◆ WORK INSTRUCTION: For the material below, output exactly the span from the line with "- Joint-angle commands" to the line with "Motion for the", including both, and nothing besides.

Segment Open

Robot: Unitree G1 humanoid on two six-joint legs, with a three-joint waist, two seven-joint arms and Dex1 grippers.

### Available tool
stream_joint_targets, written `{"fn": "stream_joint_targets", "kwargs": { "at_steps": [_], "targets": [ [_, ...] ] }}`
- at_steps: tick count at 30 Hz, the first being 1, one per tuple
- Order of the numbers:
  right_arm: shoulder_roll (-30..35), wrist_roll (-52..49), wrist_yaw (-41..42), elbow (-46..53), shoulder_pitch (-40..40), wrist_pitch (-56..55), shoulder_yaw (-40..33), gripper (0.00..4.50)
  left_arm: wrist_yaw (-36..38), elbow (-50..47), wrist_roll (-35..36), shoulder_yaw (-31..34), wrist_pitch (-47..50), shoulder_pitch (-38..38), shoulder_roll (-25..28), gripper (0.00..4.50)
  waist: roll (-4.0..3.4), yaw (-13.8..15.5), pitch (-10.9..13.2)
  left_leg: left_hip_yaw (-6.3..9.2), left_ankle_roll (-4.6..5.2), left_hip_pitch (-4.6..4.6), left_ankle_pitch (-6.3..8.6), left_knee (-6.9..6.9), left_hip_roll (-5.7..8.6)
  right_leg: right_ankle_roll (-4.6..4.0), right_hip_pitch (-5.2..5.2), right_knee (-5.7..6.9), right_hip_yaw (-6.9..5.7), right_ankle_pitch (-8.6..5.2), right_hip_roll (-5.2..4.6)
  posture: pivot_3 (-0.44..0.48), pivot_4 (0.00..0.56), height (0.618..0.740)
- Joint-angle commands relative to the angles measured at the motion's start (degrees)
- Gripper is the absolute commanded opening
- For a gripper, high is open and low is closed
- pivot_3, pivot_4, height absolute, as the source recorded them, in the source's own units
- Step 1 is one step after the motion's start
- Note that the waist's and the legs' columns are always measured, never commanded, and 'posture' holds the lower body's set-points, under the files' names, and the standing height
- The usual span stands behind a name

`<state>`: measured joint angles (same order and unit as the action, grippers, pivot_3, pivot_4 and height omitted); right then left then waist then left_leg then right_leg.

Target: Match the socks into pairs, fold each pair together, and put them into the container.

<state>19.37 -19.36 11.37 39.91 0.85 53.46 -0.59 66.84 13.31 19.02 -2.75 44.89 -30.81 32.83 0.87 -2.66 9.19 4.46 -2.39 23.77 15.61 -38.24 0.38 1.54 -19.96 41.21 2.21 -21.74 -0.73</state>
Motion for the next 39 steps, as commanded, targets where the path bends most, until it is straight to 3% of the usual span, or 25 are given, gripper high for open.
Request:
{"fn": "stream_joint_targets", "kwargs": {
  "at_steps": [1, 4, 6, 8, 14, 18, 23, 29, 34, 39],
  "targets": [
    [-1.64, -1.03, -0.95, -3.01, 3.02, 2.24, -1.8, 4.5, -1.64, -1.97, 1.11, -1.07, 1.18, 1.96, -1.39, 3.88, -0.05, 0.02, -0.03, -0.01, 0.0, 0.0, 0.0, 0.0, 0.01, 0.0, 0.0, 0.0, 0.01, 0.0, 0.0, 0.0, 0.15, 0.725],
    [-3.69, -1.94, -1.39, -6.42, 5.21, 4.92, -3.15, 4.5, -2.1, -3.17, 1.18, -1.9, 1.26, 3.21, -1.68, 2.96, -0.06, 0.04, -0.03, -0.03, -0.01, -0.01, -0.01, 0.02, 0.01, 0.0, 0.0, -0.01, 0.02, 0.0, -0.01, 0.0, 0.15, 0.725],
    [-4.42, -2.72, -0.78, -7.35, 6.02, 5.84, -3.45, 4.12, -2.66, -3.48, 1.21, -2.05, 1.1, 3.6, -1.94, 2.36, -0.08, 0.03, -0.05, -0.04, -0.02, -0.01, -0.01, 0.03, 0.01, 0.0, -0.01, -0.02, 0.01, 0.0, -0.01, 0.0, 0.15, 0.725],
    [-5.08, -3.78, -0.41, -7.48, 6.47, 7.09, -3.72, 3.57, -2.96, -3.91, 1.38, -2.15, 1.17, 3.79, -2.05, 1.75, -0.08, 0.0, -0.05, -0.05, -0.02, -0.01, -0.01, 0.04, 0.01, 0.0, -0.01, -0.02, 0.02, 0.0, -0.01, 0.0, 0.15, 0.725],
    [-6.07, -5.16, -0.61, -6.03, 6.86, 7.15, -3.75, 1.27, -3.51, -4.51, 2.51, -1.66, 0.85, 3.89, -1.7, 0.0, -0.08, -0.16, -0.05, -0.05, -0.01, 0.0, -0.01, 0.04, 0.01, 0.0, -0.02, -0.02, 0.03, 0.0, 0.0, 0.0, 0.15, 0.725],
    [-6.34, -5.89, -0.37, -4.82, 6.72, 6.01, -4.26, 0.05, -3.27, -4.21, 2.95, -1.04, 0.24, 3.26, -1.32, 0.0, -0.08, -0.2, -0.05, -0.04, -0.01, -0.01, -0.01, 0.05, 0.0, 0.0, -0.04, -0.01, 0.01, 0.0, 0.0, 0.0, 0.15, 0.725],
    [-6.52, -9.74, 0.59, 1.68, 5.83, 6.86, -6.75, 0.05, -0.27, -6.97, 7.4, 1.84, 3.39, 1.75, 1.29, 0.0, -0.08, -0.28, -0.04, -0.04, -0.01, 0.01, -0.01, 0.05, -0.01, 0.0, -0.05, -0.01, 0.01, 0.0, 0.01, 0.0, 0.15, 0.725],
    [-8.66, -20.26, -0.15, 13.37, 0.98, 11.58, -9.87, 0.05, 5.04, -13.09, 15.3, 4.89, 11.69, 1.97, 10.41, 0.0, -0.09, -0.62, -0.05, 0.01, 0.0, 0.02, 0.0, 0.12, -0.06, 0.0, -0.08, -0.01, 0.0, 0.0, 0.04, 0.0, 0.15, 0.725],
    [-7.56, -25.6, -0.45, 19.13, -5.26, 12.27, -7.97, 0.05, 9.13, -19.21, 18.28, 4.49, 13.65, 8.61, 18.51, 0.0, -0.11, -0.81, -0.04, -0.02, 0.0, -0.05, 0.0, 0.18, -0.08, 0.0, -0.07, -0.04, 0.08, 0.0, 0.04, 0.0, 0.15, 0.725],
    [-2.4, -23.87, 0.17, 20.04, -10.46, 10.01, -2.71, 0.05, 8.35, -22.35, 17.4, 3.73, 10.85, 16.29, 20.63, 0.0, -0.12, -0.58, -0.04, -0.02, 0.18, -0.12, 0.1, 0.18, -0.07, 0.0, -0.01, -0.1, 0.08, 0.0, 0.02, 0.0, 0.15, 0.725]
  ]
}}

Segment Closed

◆ RESPONSE TO THE EXERCISE:
- Joint-angle commands relative to the angles measured at the motion's start (degrees)
- Gripper is the absolute commanded opening
- For a gripper, high is open and low is closed
- pivot_3, pivot_4, height absolute, as the source recorded them, in the source's own units
- Step 1 is one step after the motion's start
- Note that the waist's and the legs' columns are always measured, never commanded, and 'posture' holds the lower body's set-points, under the files' names, and the standing height
- The usual span stands behind a name

`<state>`: measured joint angles (same order and unit as the action, grippers, pivot_3, pivot_4 and height omitted); right then left then waist then left_leg then right_leg.

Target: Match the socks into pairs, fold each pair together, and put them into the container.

<state>19.37 -19.36 11.37 39.91 0.85 53.46 -0.59 66.84 13.31 19.02 -2.75 44.89 -30.81 32.83 0.87 -2.66 9.19 4.46 -2.39 23.77 15.61 -38.24 0.38 1.54 -19.96 41.21 2.21 -21.74 -0.73</state>
Motion for the next 39 steps, as commanded, targets where the path bends most, until it is straight to 3% of the usual span, or 25 are given, gripper high for open.

That finishes the exercise.